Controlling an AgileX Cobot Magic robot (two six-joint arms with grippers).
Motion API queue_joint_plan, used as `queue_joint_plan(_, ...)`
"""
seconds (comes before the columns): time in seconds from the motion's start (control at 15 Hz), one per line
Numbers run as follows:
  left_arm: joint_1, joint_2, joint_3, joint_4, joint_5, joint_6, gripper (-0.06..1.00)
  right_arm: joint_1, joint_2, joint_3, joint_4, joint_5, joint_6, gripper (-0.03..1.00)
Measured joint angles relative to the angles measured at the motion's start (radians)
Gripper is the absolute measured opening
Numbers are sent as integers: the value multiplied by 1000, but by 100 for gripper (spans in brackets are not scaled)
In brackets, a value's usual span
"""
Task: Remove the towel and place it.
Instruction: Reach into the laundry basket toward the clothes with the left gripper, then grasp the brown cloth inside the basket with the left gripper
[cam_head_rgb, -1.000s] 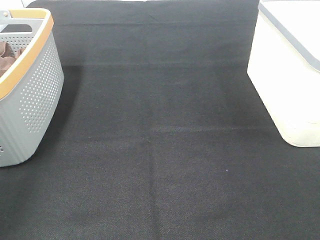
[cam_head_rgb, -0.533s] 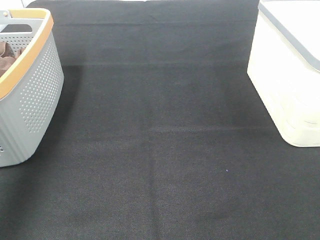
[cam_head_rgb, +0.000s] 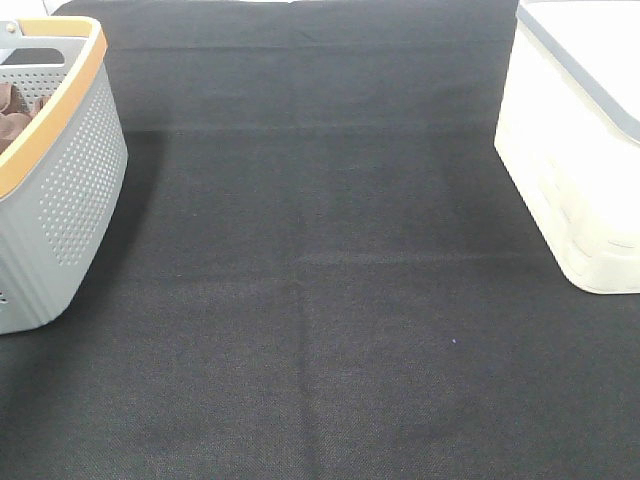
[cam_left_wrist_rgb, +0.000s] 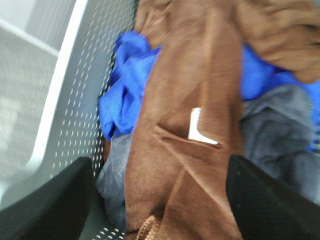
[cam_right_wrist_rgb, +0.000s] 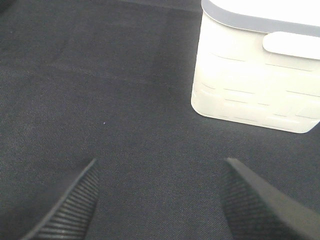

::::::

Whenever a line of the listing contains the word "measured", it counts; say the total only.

Solution: 2